Warburg used the term “iconography” in his early research, but in 1908 replaced this term with “iconology,” describing a particular method of visual interpretation (Schmidt 1993, 24). Panofsky, a colleague of Warburg, published a seminal article in 1932, introducing a three-step method of visual interpretation first labeled “iconography,” and later termed “iconology” (Panofsky 1955/1982). Panofsky himself did not give credit to his iconological predecessor (Schmidt 1993, 12), leading subsequent scholars to link the iconological method only with Panofsky’s name.
Iconography As A Method
Iconography can best be described as a qualitative method of visual content analysis and interpretation, influenced by cultural traditions and guided by research interests originating in both the humanities and the social sciences. In its Warburgian sense, iconography/iconology is an interdisciplinary comparative method, focused on the “visual interval” (Rampley 2001), both temporal and spatial.
Panofsky (1955/1982, 40 – 41) distinguishes between the first step, pre-iconographical description, the second step, iconographical analysis, and the third step, iconological interpretation. To this day, Panofsky’s three steps constitute the core of iconography as a method. These three steps form the “act of interpretation.” Each of the three acts has a different “object of interpretation”; each needs different “equipment for interpretation” and follows a different “corrective principle of interpretation.”
Pre-iconographical description focuses on the primary or natural subject matter, which is usually the “world of artistic motifs.” Iconographical analysis is concerned with “conventional subject matter” – culturally shared visual signs and connotations – and thus “the world of images, stories and allegories.” Iconological interpretation aims at unraveling the “intrinsic meaning or content constituting the world of ‘symbolical’ values” (Panofsky 1955/1982, 40).

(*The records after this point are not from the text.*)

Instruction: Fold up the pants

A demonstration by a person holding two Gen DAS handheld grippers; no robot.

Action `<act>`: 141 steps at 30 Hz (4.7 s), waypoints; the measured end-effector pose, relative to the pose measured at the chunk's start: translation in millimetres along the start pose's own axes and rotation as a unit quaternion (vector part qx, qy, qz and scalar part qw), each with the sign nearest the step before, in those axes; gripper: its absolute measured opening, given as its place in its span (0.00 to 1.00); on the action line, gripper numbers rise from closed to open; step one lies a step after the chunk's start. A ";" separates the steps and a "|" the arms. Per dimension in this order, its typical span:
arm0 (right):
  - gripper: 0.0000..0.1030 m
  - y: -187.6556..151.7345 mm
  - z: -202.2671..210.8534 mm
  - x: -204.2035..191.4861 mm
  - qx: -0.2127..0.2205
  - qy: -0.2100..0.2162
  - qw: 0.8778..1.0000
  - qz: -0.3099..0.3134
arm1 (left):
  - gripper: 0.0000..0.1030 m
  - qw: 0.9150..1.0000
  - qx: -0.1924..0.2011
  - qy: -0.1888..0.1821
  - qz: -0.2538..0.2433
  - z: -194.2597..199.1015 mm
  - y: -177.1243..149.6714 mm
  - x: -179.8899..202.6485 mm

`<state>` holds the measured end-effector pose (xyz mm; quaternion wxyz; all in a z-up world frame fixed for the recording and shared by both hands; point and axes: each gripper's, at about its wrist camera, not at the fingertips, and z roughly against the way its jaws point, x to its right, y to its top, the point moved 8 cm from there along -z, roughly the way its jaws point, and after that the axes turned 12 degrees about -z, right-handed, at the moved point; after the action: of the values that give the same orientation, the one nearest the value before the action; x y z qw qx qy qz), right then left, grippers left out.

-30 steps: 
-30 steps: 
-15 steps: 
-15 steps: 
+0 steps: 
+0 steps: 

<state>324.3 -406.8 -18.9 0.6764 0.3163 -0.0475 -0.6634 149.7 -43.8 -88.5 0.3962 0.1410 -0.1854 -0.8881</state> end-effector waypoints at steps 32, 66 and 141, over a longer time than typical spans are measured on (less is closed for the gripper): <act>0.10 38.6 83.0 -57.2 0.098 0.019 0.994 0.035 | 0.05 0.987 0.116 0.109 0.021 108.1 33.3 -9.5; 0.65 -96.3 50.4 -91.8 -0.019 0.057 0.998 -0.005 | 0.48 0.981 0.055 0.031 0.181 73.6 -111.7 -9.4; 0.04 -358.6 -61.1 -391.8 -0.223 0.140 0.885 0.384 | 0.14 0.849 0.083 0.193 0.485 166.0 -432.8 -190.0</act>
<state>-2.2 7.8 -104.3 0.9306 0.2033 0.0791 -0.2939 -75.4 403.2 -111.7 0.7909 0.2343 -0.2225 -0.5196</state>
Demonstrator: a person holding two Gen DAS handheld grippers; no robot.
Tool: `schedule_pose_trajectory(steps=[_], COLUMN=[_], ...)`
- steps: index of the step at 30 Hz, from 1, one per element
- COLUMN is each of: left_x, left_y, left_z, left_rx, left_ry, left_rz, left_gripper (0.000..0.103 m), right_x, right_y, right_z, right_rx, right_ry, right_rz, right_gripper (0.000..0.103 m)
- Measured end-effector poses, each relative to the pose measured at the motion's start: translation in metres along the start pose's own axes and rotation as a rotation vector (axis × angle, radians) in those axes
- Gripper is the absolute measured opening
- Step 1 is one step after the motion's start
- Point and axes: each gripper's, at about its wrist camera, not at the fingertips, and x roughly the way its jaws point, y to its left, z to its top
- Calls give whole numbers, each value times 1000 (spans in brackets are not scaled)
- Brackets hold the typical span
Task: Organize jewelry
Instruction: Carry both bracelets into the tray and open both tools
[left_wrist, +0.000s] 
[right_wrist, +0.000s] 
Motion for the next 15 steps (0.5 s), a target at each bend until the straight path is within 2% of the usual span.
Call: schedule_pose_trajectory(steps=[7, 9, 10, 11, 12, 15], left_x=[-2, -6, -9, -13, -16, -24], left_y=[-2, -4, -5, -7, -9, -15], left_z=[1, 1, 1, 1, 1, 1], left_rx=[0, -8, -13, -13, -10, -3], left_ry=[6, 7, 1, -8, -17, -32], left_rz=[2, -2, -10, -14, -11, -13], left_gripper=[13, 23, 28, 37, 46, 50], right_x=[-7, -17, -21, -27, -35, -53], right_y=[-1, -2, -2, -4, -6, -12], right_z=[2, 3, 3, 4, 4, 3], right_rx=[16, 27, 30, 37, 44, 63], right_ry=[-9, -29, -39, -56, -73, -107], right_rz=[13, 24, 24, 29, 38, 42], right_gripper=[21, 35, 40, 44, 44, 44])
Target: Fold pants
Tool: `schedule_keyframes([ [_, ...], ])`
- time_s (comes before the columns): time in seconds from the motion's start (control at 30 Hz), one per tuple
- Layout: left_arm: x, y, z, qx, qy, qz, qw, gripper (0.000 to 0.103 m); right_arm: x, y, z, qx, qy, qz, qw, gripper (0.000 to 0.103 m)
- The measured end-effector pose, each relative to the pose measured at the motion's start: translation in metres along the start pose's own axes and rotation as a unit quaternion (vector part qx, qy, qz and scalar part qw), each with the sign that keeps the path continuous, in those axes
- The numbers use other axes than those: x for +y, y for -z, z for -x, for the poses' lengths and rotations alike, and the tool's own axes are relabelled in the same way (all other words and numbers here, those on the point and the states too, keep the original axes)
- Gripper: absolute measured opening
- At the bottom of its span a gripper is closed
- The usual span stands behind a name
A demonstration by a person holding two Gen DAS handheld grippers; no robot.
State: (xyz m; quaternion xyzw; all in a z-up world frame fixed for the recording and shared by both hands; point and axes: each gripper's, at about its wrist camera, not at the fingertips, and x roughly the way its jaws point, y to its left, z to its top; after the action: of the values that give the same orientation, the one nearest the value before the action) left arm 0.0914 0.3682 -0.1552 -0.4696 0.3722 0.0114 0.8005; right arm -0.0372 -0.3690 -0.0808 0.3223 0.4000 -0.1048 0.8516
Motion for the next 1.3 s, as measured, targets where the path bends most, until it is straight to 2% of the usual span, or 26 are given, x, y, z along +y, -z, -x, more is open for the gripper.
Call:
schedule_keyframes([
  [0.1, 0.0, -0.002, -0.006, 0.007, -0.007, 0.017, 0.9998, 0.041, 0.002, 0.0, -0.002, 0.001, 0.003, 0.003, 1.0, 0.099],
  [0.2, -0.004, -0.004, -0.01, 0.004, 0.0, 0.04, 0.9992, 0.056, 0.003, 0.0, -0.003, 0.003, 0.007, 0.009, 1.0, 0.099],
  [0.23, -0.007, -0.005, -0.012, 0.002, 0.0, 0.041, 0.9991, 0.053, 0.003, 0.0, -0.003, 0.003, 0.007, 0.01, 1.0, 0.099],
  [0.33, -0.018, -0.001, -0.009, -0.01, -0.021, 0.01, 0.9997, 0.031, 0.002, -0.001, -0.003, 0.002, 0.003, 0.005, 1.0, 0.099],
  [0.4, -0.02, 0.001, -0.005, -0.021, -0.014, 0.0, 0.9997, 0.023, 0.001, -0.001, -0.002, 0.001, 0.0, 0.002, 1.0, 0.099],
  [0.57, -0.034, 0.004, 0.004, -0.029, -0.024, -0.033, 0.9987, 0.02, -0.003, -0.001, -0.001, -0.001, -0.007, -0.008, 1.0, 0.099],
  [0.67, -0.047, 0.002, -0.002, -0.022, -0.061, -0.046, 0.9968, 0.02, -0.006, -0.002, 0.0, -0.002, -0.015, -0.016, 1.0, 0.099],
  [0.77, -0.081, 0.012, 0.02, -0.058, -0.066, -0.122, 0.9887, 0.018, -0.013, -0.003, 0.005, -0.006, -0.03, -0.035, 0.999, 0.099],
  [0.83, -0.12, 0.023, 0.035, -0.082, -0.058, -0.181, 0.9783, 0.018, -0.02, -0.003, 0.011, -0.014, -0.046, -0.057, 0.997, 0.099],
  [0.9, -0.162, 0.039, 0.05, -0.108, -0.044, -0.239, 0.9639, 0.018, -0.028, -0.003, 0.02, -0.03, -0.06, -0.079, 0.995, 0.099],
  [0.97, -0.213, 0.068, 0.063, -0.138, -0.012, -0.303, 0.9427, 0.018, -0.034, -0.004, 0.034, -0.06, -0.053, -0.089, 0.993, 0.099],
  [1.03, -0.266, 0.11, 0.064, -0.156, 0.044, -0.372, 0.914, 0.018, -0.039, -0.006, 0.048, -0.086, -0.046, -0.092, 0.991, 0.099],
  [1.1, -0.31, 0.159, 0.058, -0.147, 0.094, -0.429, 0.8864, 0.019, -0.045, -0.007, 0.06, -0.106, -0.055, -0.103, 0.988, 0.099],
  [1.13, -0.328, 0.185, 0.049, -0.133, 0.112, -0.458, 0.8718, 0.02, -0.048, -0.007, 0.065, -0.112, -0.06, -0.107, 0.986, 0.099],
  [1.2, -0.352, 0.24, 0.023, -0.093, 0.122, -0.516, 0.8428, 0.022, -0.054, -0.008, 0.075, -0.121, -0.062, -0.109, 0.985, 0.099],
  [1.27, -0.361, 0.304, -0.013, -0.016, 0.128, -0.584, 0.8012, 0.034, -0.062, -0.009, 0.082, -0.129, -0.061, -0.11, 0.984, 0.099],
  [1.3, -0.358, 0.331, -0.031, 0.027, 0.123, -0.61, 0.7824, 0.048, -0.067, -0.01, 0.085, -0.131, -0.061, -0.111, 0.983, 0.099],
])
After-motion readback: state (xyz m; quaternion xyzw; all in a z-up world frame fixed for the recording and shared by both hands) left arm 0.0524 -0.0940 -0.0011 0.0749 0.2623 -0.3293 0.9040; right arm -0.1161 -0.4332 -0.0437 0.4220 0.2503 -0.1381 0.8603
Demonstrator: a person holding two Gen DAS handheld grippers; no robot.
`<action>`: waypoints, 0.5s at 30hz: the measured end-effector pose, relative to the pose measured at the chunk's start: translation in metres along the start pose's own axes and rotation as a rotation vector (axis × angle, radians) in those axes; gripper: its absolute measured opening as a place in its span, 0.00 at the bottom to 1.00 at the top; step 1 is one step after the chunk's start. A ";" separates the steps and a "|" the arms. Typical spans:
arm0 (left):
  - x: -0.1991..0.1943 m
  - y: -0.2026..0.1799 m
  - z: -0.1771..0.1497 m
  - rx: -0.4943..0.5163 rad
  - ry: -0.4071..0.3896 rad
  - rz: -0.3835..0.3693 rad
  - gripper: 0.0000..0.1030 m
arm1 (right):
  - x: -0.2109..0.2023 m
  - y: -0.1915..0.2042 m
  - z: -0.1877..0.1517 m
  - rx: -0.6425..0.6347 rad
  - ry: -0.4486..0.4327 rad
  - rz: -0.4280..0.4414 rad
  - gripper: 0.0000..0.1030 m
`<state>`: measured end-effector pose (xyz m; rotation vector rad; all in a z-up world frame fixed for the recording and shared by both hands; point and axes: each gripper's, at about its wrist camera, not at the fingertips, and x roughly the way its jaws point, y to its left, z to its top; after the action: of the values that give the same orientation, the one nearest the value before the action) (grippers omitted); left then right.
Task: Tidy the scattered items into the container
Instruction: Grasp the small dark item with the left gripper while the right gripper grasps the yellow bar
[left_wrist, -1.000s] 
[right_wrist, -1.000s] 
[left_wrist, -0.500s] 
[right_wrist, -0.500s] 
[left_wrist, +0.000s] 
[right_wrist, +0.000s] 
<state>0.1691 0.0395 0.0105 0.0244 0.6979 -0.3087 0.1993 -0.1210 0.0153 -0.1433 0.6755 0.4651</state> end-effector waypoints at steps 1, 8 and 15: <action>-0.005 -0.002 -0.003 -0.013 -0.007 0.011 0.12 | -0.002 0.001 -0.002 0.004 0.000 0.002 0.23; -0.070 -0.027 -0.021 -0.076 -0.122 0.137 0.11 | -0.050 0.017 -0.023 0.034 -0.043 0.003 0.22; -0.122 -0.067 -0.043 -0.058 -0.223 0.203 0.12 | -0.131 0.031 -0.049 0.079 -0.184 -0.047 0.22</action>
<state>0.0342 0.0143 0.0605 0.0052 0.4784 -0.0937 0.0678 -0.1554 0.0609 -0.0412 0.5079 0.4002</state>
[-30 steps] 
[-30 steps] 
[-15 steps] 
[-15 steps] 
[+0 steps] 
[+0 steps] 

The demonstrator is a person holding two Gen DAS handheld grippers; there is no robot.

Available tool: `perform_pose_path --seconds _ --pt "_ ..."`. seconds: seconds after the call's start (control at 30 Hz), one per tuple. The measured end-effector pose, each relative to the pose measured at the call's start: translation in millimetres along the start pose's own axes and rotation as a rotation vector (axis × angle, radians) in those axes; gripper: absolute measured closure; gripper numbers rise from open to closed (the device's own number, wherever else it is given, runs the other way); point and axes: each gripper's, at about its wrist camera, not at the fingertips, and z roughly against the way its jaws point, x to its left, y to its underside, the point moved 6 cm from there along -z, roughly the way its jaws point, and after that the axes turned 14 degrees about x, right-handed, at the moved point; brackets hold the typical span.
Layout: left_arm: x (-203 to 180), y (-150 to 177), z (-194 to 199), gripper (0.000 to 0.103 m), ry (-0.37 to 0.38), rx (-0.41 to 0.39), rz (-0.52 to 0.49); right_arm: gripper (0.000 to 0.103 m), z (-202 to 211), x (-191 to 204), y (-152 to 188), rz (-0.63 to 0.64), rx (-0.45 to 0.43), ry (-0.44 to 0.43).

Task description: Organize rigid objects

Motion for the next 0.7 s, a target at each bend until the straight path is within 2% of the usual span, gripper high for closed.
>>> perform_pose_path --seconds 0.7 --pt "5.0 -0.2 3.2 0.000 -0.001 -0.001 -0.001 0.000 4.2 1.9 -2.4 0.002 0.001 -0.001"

The “equipment for interpretation” changes from (1) mere practical experience and familiarity with depicted objects to (2) knowledge of literary sources to, finally, (3) “synthetic intuition,” “conditioned by personal psychology and ‘Weltanschauung’.”
Panofsky’s (1955/1982, 41) reference to the German term Weltanschauung not only hints at his personal roots, but also reveals a primary influence on his thinking, fellow emigrant and eminent sociologist Karl Mannheim. In 1923, Mannheim published an article in German on “The interpretation of ‘Weltanschauung’ ” in which he not only defines Weltanschauung as “global outlook of an epoch” (Mannheim 1923/1952, 33) but hints at an interpretation method involving three levels of meaning (“objective,” “expressive,” and “documentary”) as well as “objective correctives” of interpretation. Panofsky adapted Mannheim’s sociological method of interpretation to suit the needs of art history. Both sociology and art history are interested in understanding and unraveling how individuals as well as groups of people make sense of cultural artifacts and how, in turn, the visuals shape cultural belief systems at a given time. The method gives access to processes of meaning construction and meaning attribution to particular groups and motifs of pictures. Although systematic, iconography as a method is also highly subjective, raising questions about the validity of the interpretation result.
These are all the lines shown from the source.